Path to Web Browser (Linux only): - this is the path to your browser
of choice (I use xterm -e lynx), by default set to netscape. Win32 versions
use the registry to find your default browser.
Path to Email Client (Linux only): - path to your email client. By
default set to 'xterm -e pine'. Win32 versions use the registry to find
your default emailer.
Track my eBay Listings: - if this is checked, Bidwatcher will automatically
track auctions that you have listed on ebay.
Track current bids: - if this is checked, Bidwatcher will track all
active auctions that you have bid on, whether or not you are the current high
Notify me when an auction is over: - Bidwatcher will play a chime
every 60 seconds if an auction is in it's last 1/2 hour (only implemented
on Win32 version).
Check auctions on startup: - if this is checked, Bidwatcher will
updated your current bids/listings and update all auctions immediately when
the program is started, otherwise it will begin updates on it's regular
Automatically delete ended auctions: Bidwatcher will delete ended
auctions when it comes across one. Some people want to see the results of
the auction before it is deleted, so this option is offered.

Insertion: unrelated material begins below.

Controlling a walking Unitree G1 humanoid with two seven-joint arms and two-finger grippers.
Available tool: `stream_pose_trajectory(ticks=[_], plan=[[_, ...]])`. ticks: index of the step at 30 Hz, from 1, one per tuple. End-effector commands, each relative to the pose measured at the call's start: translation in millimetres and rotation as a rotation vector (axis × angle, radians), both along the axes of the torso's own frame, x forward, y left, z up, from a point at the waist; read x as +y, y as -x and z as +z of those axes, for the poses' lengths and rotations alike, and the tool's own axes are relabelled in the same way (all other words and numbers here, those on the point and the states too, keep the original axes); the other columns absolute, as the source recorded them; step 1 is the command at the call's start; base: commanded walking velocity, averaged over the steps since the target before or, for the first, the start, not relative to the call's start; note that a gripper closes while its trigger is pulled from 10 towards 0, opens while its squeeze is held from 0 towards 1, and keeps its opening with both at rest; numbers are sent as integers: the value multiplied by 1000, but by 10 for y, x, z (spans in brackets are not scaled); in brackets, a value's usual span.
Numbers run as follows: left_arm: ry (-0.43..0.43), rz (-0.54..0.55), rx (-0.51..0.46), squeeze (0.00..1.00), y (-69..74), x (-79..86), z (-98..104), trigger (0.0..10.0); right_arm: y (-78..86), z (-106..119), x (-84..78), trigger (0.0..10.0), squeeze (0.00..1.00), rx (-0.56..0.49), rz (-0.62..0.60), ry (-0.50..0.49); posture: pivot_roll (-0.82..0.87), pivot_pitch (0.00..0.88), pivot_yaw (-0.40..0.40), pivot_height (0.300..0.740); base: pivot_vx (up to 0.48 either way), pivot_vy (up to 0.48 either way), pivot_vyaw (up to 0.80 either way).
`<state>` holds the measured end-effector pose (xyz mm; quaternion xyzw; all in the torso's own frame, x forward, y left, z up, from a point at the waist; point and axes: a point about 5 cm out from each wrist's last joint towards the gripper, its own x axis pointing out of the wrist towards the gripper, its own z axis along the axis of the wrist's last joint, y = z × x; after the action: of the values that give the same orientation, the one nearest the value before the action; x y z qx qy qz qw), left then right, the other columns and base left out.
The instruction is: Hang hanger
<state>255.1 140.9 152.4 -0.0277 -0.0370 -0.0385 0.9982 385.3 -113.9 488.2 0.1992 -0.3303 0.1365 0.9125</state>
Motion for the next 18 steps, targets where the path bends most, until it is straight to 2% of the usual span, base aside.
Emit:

Snipe Timer: - the number of seconds before an auction ends that
your snipe bid will be executed.
3. What's going on?
Once Bidwatcher is properly configured, it more or less runs on 'autopilot',
updating bid information on your auction list, checking eBay for new
auctions you have placed, and executing snipes you may have set up. The best
way to describe what gets updated when is to introduce the timers. There are
three timers that execute actions at 1 second, 1 minute, and 40 minute
intervals. Here's a breakdown of their functions:
1 second timer: - Updates the clock and checks the snipe queue to see
if there is a snipe to be executed.
1 minute timer: - Updates all items on the list with less than 4 hours
remaining and deletes any auctions that ended more than an hour ago if you
have Bidwatcher configured to auto-delete auctions.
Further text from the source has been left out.